▸ Task to complete: Locate each line of the material that contains "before", then return it.

(Provided records Opens)

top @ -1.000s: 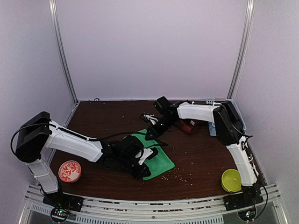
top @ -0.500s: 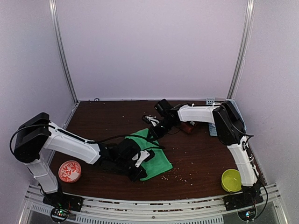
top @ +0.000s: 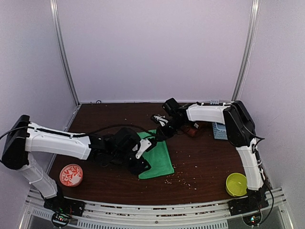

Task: Roll the towels
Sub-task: Rotate the towel at the center of the board.

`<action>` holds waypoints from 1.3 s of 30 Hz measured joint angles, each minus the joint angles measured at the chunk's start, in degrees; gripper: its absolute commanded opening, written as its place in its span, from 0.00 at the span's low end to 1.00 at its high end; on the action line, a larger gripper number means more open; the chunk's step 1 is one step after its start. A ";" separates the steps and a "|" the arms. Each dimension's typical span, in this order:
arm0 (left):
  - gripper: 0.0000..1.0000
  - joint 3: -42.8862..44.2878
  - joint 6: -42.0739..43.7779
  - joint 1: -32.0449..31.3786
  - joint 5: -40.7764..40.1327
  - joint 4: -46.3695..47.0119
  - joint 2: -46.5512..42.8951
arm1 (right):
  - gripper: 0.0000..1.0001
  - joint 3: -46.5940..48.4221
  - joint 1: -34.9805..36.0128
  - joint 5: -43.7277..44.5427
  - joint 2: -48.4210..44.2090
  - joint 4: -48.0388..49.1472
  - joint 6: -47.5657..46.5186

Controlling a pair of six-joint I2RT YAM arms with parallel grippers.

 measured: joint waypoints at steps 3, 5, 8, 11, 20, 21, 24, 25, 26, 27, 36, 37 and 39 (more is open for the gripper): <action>0.79 -0.02 1.97 0.00 -3.13 -1.14 -4.35 | 0.31 -1.40 -0.31 -1.33 -4.44 -1.20 -2.16; 0.77 -0.11 3.15 0.00 -4.39 -1.22 -6.54 | 0.32 -4.02 -0.46 -1.57 -10.51 -1.40 -4.22; 0.74 -0.11 5.22 0.00 -5.35 -1.27 -6.84 | 0.33 -8.22 -1.05 -1.44 -20.98 -0.72 -6.95; 0.63 0.90 5.38 0.00 -7.74 -1.64 -3.45 | 0.33 -16.06 -2.97 -0.85 -32.65 1.66 -9.73; 0.00 26.10 -1.01 8.00 -10.69 -6.36 20.09 | 0.35 -43.39 -10.95 -0.07 -52.02 6.99 -15.34; 0.00 28.26 -1.60 8.96 -10.99 -6.80 21.88 | 0.35 -45.48 -11.52 -0.20 -53.22 7.61 -15.87; 0.00 33.05 -2.54 11.32 -11.39 -8.09 26.67 | 0.35 -51.04 -12.04 -0.83 -56.74 9.44 -17.38; 0.00 34.73 -2.73 12.11 -11.43 -8.61 28.57 | 0.35 -52.41 -12.04 -1.07 -57.75 10.01 -17.75; 0.00 36.06 -2.84 12.70 -11.43 -8.96 30.14 | 0.35 -53.07 -12.04 -1.25 -58.25 10.38 -18.10; 0.00 37.24 -2.89 13.18 -11.41 -9.09 31.69 | 0.35 -53.57 -12.04 -1.40 -58.71 10.97 -18.47; 0.00 51.17 -1.90 13.99 -7.19 -9.49 45.79 | 0.35 -54.95 -12.17 -2.82 -58.16 15.02 -19.63; 0.00 53.44 -1.64 13.99 -6.54 -9.14 47.23 | 0.36 -54.95 -12.17 -3.08 -57.55 15.06 -19.89; 0.00 55.98 -1.20 13.99 -5.53 -8.44 49.13 | 0.36 -54.95 -12.17 -3.56 -56.22 14.99 -20.15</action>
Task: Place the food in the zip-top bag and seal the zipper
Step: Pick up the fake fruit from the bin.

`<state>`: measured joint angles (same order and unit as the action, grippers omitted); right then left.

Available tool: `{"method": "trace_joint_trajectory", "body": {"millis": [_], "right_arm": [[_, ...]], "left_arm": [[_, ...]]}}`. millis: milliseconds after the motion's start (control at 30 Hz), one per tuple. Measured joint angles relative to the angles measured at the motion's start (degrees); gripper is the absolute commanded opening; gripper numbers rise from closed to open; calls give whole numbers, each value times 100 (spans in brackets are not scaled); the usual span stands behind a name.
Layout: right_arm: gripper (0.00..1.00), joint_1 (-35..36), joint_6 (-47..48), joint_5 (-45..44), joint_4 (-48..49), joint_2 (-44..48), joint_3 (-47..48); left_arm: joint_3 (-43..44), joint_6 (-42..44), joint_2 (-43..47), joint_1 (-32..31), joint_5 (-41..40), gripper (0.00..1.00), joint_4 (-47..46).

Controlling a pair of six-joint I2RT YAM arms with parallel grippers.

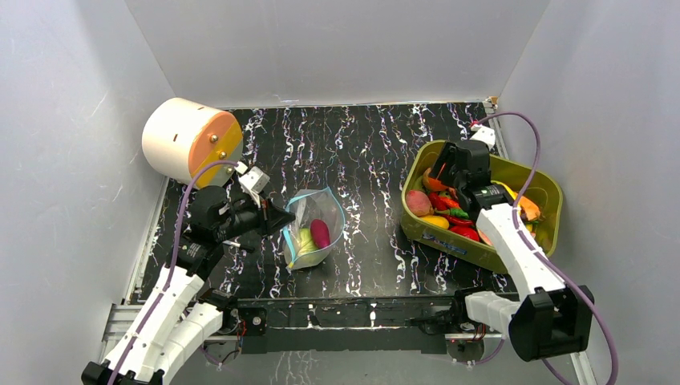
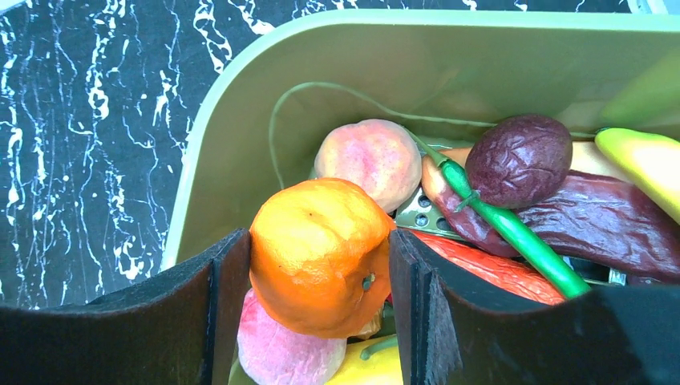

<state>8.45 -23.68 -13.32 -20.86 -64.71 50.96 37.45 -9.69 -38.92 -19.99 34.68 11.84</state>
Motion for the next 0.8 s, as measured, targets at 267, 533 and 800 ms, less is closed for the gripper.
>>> {"method": "trace_joint_trajectory", "body": {"millis": [267,533,800], "right_arm": [[33,17,138,214,-273,538,203],[32,164,118,1043,-385,881,595],[31,535,-79,1937,-341,999,905]], "left_arm": [[-26,-481,-81,0,256,0,-326],[350,-680,-378,0,-107,0,-374],[931,-522,-887,0,-625,0,-295]]}}
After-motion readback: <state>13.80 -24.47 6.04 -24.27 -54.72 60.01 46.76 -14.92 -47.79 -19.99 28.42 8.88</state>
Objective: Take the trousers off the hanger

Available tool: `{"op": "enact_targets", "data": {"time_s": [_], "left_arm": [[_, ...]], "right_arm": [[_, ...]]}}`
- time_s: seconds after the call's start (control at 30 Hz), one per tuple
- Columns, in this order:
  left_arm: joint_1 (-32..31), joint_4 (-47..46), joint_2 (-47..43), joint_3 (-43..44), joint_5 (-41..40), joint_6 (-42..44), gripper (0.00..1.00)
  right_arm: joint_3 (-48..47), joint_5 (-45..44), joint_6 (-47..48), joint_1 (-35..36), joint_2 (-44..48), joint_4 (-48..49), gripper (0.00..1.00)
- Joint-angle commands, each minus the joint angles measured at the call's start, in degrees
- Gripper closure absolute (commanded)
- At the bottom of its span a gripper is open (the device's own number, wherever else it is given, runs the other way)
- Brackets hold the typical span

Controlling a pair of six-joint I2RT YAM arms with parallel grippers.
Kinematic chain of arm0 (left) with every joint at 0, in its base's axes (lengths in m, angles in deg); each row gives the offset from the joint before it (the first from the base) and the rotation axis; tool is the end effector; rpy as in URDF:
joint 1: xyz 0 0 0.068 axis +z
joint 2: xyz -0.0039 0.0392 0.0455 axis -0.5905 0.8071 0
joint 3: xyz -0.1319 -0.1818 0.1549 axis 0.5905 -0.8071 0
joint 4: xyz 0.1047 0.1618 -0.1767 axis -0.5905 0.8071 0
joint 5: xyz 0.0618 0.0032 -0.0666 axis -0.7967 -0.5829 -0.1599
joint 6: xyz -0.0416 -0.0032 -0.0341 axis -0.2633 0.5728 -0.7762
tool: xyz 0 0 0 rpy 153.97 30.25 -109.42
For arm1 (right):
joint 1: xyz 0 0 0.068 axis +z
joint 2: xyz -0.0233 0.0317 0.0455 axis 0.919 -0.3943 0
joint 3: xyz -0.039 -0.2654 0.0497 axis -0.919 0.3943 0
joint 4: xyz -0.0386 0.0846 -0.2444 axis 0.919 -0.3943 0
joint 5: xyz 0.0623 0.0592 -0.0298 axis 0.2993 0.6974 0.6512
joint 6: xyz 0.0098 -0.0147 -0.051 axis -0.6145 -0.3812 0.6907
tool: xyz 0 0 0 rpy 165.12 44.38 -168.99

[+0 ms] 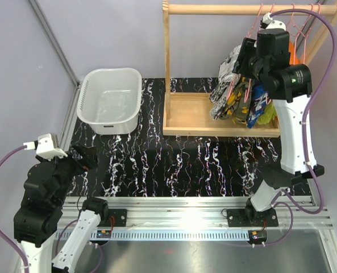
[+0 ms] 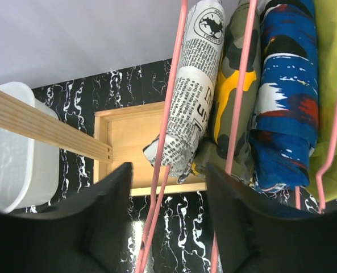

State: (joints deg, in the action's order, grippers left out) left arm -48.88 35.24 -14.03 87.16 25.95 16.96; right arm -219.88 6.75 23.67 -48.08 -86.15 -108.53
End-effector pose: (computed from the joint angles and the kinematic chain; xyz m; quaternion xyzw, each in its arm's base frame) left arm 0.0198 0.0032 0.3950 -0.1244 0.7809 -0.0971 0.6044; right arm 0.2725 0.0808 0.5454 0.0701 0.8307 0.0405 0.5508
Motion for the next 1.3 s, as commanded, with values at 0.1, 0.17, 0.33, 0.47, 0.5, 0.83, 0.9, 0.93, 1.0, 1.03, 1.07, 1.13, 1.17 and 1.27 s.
{"op": "enact_targets", "data": {"time_s": [0.1, 0.17, 0.33, 0.47, 0.5, 0.83, 0.9, 0.93, 1.0, 1.03, 1.07, 1.13, 1.17, 1.27], "left_arm": [[-0.1, -0.6, 0.6, -0.8, 1.2, 1.3, 0.01], [-0.1, -0.4, 0.5, -1.1, 1.0, 1.6, 0.01], [-0.1, 0.1, 0.9, -1.8, 1.0, 2.4, 0.01], [-0.1, 0.7, 1.0, -2.6, 0.9, 3.0, 0.01], [-0.1, 0.8, 0.8, -2.9, 0.7, 3.3, 0.01], [-0.1, 0.3, -0.4, -4.4, 1.0, 3.5, 0.01], [-0.1, 0.3, -0.4, -4.5, 1.1, 3.5, 0.01], [-0.1, 0.3, -0.4, -4.5, 1.1, 3.5, 0.01], [-0.1, 0.2, -0.5, -4.5, 1.2, 3.5, 0.01], [-0.1, 0.3, -0.4, -4.6, 1.2, 3.5, 0.01], [-0.1, 0.3, -0.4, -4.5, 1.2, 3.5, 0.01], [-0.1, 0.3, -0.4, -4.5, 1.4, 3.4, 0.01], [-0.1, 0.3, -0.3, -4.6, 1.5, 3.3, 0.01], [-0.1, 0.2, -0.1, -4.7, 2.1, 2.8, 0.01]], "right_arm": [[-3.4, -5.5, 1.4, 0.9, -4.4, 1.0, 0.53], [-3.0, -7.9, 1.8, 1.0, -5.4, 1.0, 0.53], [-1.9, -10.0, 1.6, 1.1, -7.0, 0.8, 0.67], [1.0, -11.3, 1.9, 1.1, -6.5, 2.1, 0.76], [1.4, -11.2, 2.3, 1.1, -6.2, 2.3, 0.78], [3.3, -7.9, 2.5, 1.1, -2.4, 5.6, 1.00], [2.8, -7.9, 3.5, 1.1, -1.7, 6.3, 1.00], [1.8, -7.9, 4.0, 1.1, -1.6, 6.4, 1.00], [0.6, -8.3, 5.3, 1.1, -1.9, 6.0, 1.00], [-0.2, -8.2, 5.7, 1.0, -1.9, 6.0, 1.00], [-0.4, -7.7, 6.4, 1.1, -1.8, 6.3, 1.00], [-0.5, -5.3, 8.1, 1.0, -1.1, 7.3, 1.00], [-0.3, -4.2, 8.6, 1.1, -0.7, 8.6, 1.00], [1.1, -1.8, 10.3, 1.1, 2.1, 12.4, 1.00]]}}
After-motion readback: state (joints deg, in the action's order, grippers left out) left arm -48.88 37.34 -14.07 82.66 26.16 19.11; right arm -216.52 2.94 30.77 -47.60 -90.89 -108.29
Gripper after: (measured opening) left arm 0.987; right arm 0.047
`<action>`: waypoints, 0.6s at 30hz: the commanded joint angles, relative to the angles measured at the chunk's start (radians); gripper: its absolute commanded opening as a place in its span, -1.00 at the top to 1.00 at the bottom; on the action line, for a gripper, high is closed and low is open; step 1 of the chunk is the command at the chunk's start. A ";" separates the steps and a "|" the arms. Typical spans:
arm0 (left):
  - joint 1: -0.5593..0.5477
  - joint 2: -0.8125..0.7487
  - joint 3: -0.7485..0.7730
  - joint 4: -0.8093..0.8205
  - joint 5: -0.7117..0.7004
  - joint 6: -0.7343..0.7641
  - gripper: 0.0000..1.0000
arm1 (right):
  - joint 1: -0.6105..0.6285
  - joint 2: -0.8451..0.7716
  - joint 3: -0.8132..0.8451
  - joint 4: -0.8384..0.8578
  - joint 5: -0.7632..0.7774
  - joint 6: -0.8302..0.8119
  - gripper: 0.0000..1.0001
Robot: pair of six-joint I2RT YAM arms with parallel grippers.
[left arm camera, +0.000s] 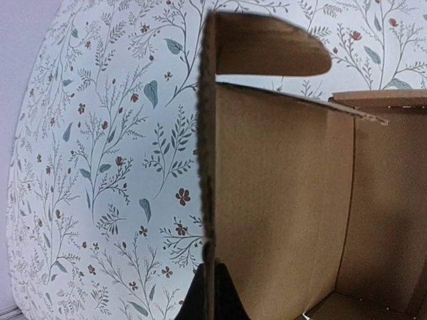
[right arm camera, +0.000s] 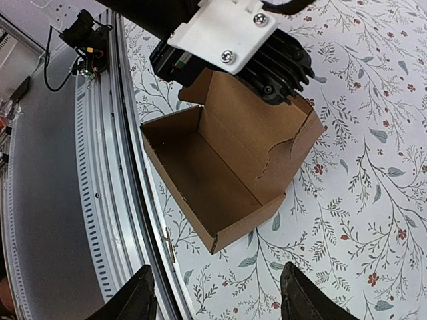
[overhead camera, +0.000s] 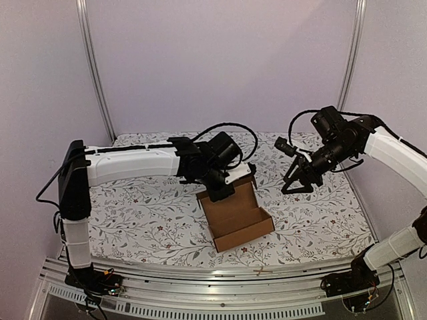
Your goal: Fold the paper box
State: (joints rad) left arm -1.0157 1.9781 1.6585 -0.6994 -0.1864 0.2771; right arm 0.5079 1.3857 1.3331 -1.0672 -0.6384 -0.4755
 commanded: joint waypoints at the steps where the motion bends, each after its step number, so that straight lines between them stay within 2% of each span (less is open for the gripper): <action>1: -0.032 0.007 0.100 -0.073 -0.021 0.020 0.94 | -0.030 -0.058 -0.037 0.012 0.025 0.002 -0.23; 7: -0.037 0.024 0.186 -0.090 -0.002 0.139 1.00 | -0.032 -0.059 -0.029 0.038 0.082 -0.001 -0.23; 12: -0.060 0.067 0.191 -0.077 -0.133 0.284 1.00 | -0.031 -0.049 -0.004 0.064 0.113 -0.012 -0.23; 15: -0.073 0.094 0.200 -0.043 -0.190 0.351 0.84 | -0.031 -0.045 0.002 0.066 0.130 -0.014 -0.23; 18: -0.077 0.127 0.237 -0.028 -0.190 0.372 0.59 | -0.034 -0.035 0.006 0.058 0.130 0.002 -0.23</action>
State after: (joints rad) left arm -1.0702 2.0491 1.8500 -0.7448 -0.3244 0.5587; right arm 0.4812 1.3384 1.3098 -1.0210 -0.5323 -0.4789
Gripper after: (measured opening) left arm 0.142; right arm 0.616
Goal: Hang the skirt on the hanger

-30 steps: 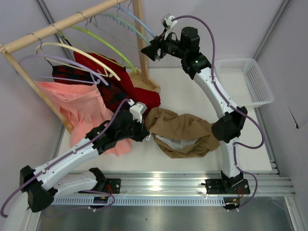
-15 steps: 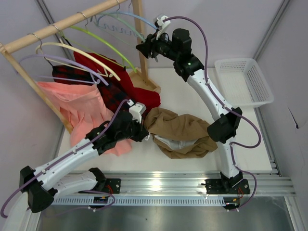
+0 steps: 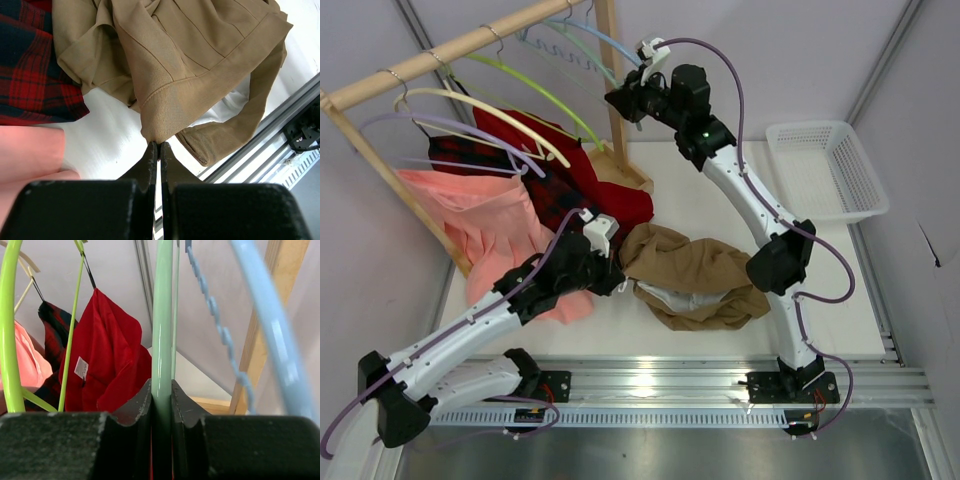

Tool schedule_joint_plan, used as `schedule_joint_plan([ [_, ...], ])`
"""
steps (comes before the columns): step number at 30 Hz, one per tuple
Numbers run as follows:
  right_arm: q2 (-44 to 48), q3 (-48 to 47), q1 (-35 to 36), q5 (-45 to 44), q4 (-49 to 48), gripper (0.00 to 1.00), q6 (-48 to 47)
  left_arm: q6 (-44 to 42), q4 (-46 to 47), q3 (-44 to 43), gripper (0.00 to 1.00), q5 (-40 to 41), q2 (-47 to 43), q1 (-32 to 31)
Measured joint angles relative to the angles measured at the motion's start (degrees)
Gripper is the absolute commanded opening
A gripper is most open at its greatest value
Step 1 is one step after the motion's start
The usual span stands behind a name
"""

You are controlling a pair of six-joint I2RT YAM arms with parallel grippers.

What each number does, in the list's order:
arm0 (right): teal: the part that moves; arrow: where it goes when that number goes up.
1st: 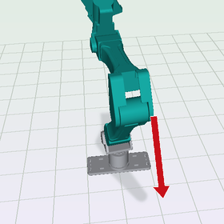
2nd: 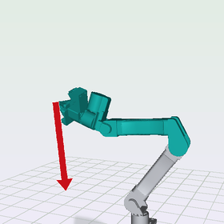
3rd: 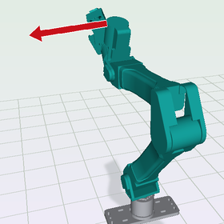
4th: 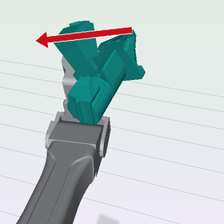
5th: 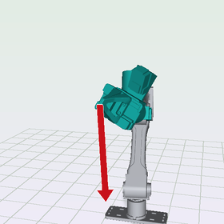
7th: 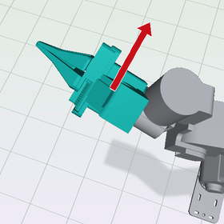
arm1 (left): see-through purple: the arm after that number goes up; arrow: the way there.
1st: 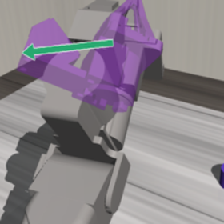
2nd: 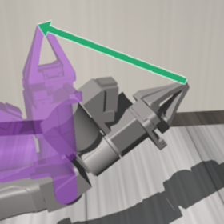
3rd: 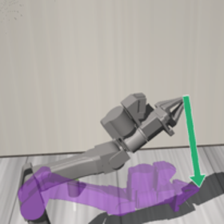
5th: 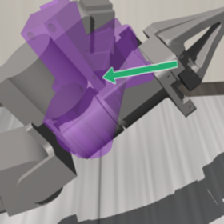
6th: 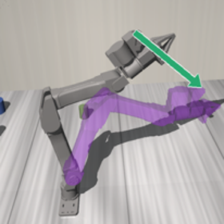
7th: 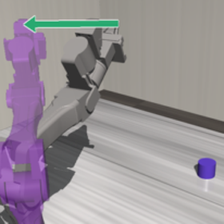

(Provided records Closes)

▸ Solution:
Kinematic chain of arm0 (left) with every joint at 0, in its base's axes (lengths in m, angles in deg); each row gives the offset from the joint before it (the first from the base) and the rotation axis; tool is the end effector; rpy as in URDF:
steps (comes before the columns): step number at 30 Hz, one per tuple

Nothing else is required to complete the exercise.